Work item
Every line from the first in the listing below to the line containing "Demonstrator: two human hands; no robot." is to be repeated exactly, and no line past it.

□ □ □

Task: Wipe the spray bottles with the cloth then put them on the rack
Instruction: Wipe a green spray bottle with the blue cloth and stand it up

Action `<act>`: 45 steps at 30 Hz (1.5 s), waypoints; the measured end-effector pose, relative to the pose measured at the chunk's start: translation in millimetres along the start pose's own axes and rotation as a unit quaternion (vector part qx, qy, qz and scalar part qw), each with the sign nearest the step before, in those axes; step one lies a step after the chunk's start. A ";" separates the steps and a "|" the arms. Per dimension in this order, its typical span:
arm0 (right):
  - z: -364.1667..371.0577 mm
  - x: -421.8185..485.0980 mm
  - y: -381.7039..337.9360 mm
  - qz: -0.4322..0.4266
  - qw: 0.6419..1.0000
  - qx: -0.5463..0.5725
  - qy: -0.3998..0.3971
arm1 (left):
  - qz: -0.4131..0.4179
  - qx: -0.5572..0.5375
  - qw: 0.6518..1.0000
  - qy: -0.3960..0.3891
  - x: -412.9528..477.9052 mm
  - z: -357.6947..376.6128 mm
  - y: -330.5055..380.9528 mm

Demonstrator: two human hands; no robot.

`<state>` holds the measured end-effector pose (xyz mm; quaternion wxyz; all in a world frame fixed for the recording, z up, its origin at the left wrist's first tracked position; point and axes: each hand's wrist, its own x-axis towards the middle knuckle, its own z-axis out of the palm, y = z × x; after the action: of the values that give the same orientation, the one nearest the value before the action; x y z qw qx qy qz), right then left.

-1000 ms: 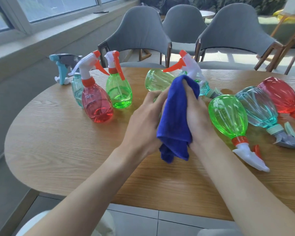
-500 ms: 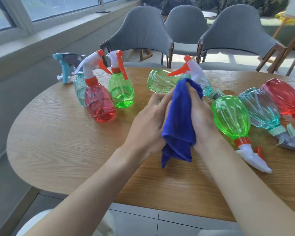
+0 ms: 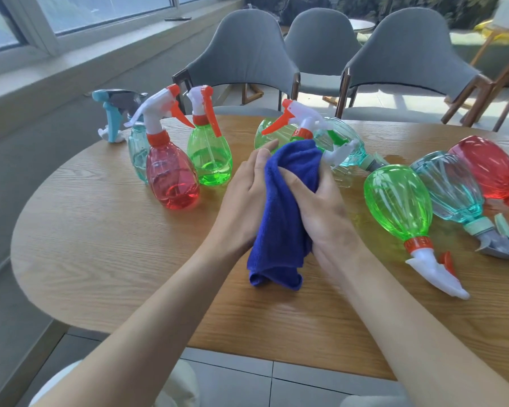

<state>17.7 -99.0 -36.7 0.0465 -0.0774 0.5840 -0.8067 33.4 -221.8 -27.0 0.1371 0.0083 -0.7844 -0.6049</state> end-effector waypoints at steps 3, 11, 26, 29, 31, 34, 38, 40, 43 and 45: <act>-1.8 1.4 -0.6 -0.016 0.999 -0.040 -0.017 | -0.027 -0.055 0.998 -0.019 2.8 -2.3 0.4; -7.6 6.7 -1.4 -0.013 0.999 0.002 0.031 | 0.002 -0.028 0.997 -0.070 -12.5 6.5 2.4; -8.1 4.5 5.4 -0.004 1.000 -0.002 0.000 | -0.143 -0.183 0.972 0.034 -5.5 12.5 18.1; -6.2 4.7 5.7 0.001 1.000 -0.007 0.013 | -0.137 -0.150 0.978 0.038 -4.4 10.7 15.3; -6.6 6.3 4.1 0.013 0.999 -0.002 0.041 | -0.089 -0.089 0.992 0.020 -4.6 10.2 9.3; -11.3 9.0 -1.7 0.029 0.998 0.020 0.059 | -0.024 -0.011 0.999 -0.031 -8.2 9.3 5.9; -14.7 10.9 -5.2 0.029 0.996 0.057 0.068 | 0.033 0.045 0.996 -0.076 -12.2 8.6 2.7; -13.8 10.8 -5.3 0.028 0.995 0.077 0.060 | 0.036 0.036 0.996 -0.079 -12.0 7.4 2.0; -11.2 9.1 -6.9 0.012 0.997 0.074 0.028 | 0.008 -0.018 0.998 -0.055 -7.6 2.7 8.2; -7.1 5.8 -6.3 -0.001 0.999 0.048 0.009 | -0.035 -0.050 0.998 -0.031 -2.4 -1.3 11.6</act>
<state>10.8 -91.3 -32.5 0.0441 -0.0681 0.5448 -0.8347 37.8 -219.5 -16.2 0.0913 0.0103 -0.7560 -0.6481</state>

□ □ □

Worked solution
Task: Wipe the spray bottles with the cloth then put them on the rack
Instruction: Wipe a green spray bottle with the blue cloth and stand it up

Action `<act>`: 45 steps at 30 Hz (1.5 s), waypoints; the measured end-effector pose, relative to the pose measured at the chunk's start: translation in millimetres along the start pose's own axes and rotation as a unit quaternion (vector part qx, qy, qz and scalar part qw), each with the sign nearest the step before, in those axes; step one lies a step after the chunk's start. A ";" separates the steps and a "|" the arms. Per dimension in this order, its typical span:
arm0 (right):
  - z: -364.1667..371.0577 mm
  - x: -421.8185..485.0980 mm
  - y: -381.7039..337.9360 mm
  - qz: -0.4322..0.4266
  - qw: 0.6419..1.0000
  - qx: -0.5463..0.5725
  - qy: -0.3998..0.3971
arm1 (left):
  - qz: -0.4131..0.4179
  - qx: -0.5572..0.5375
  - qw: 0.6518..1.0000
  - qy: -0.3960..0.3891
  - x: -412.9528..477.9052 mm
  - z: -357.6947..376.6128 mm
  - y: -330.5055..380.9528 mm

Demonstrator: two human hands; no robot.

This concludes the output.